Lezly and I both have our birthdays today. I’m now 47. To paraphrase something my old friend Judy used to say, Lezly is 47 and some months. The day I turned 43 and she turned, well, a little more, we went to the same cinema to see The Way – about an American walking the Camino de Santiago after his son has died.
In both movies, a man travels from North America to Spain because of death. Both are carried by strong lead performances. The Way stars Martin Sheen; Truman has Ricardo Darín (from The Secret in Their Eyes) and Javier Cámara (who can now be forgiven for being in I’m So Excited – I wasn’t).
Initially I thought liked The Way much more, because of the scenery; Truman is much talkier. But now that I’m home, I feel a sense of peaceful calm from what’s essentially a love story between two flawed friends.
Not too many movies do that to me.
I like little things about Truman. It features a same-sex couple fleetingly, but nothing is said about them being lesbians. They just are. That may seem like nothing, but in how many movies, even today, does that happen?
It helps that I saw it with Lezly. We met 19 years ago at gay and lesbian boot-scooting classes. I was pretty awful at it (though wait until my next Fringe show!), but we’ve shared a lot over the years.
It also helps that I’ve been reading so many lovely messages from so many friends. I even have some cards, you know, the sort they used to send in the olden days.

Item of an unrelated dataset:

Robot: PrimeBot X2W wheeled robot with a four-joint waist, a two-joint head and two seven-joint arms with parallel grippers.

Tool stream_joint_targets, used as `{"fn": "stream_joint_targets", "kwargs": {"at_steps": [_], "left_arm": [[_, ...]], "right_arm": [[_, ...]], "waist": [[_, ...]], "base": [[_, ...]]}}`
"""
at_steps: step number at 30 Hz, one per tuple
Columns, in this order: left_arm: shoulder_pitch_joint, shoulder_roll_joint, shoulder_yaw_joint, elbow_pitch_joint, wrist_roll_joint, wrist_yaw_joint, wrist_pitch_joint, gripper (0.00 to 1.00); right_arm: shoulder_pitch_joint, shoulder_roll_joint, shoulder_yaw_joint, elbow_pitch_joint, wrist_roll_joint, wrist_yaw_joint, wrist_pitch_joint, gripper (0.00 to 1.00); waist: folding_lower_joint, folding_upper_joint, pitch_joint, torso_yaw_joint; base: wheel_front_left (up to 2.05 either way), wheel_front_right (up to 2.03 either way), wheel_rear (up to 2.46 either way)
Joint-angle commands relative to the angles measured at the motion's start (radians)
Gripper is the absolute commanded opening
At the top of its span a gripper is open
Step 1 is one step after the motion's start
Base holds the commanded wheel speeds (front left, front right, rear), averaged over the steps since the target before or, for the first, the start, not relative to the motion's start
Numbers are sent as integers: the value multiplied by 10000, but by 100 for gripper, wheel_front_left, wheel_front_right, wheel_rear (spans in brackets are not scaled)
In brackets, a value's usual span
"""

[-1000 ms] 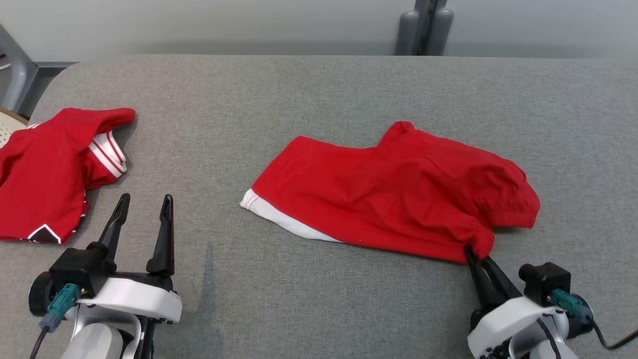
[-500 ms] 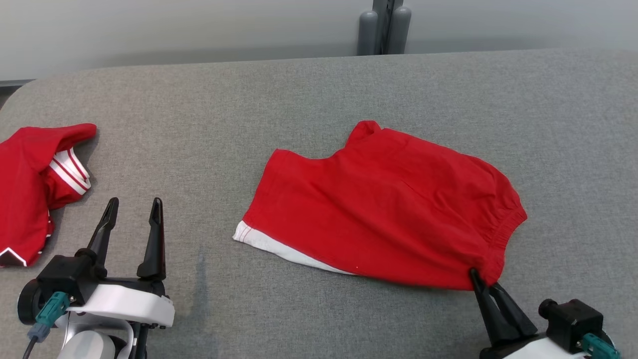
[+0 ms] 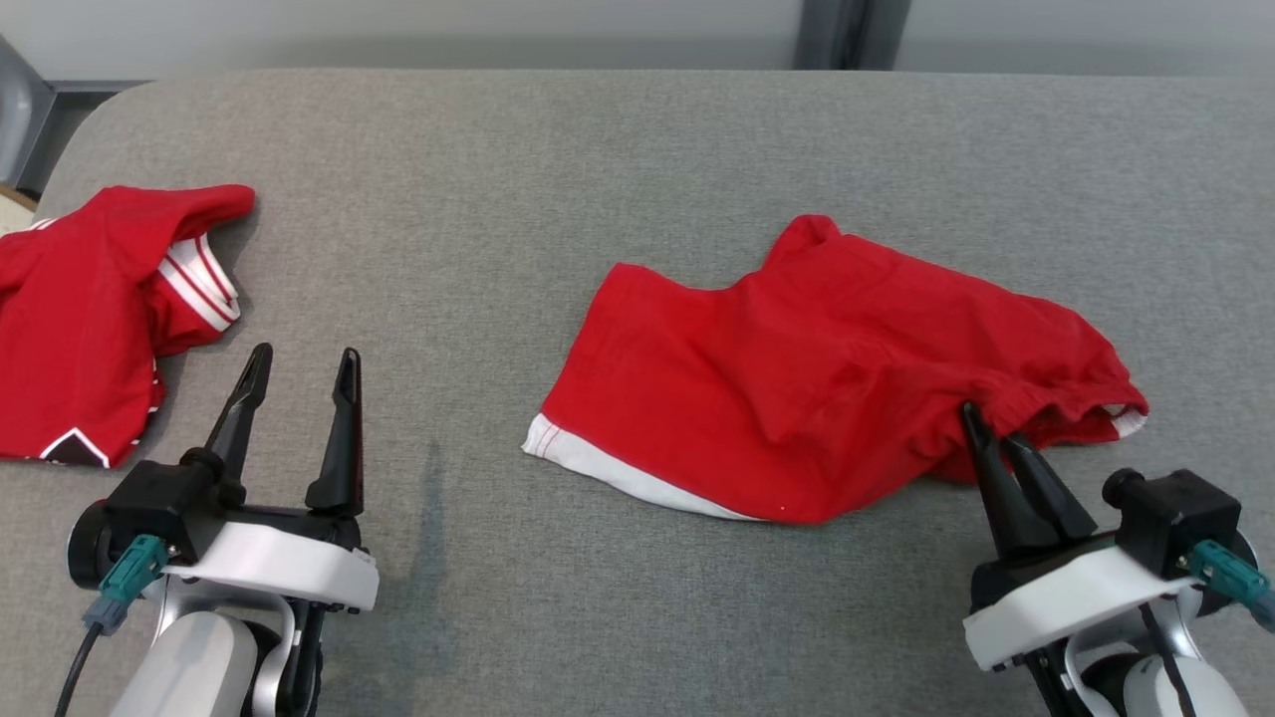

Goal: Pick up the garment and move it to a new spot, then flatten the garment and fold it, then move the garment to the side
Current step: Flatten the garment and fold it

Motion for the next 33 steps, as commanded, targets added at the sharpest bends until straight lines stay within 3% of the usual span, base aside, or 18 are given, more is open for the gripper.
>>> {"fn": "stream_joint_targets", "kwargs": {"at_steps": [1,10,18,19,20,21,22,27,33], "left_arm": [[-246,-44,-42,64,50,-83,-54,100],[-809,-419,-319,379,190,-355,-129,100],[-1051,-584,-332,697,313,-565,-173,100],[-1042,-591,-328,727,316,-581,-177,100],[-1042,-591,-328,727,316,-581,-177,100],[-1023,-597,-318,752,340,-589,-179,100],[-991,-577,-288,755,367,-588,-177,100],[-789,-500,-147,792,407,-563,-184,100],[-447,-376,34,726,440,-440,-186,100]], "right_arm": [[-308,-98,-37,160,-17,1,-10,0],[-1906,-382,-159,1665,140,1,-136,0],[-3365,-372,260,4281,359,1,-575,0],[-3494,-352,324,4524,388,1,-673,24],[-3494,-352,324,4524,388,1,-673,24],[-3595,-340,403,4719,413,1,-780,81],[-3667,-316,488,4891,478,1,-872,100],[-3722,-313,732,5126,643,1,-1389,100],[-3019,-404,660,4332,715,1,-1641,100]], "waist": [[0,0,171,295],[0,0,648,1138],[0,0,701,1289],[0,0,691,1273],[0,0,691,1273],[0,0,664,1249],[0,0,640,1204],[0,0,510,886],[0,0,186,367]], "base": [[0,0,0],[0,0,0],[0,0,0],[0,0,0],[0,0,0],[0,0,0],[0,0,0],[0,0,0],[0,0,0]]}}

Truman has a cameo by an extremely dreamy Dutch actor, aged maybe 21 or 22. It kind of made me envious for my lost youth, but I never looked like that, or maybe I did a bit, but never appreciated it then. But the good thing about being 47 is I’m sharing moments with and getting messages from people, like Lezly, who I’ve known for a long time, but I’m still making new friends as well.
When I drove someone home from my 19th birthday party, I was scared that people wouldn’t like me if I told them I was gay. I don’t have to think like that anymore.
It’s some compensation for getting my first grey eyebrow.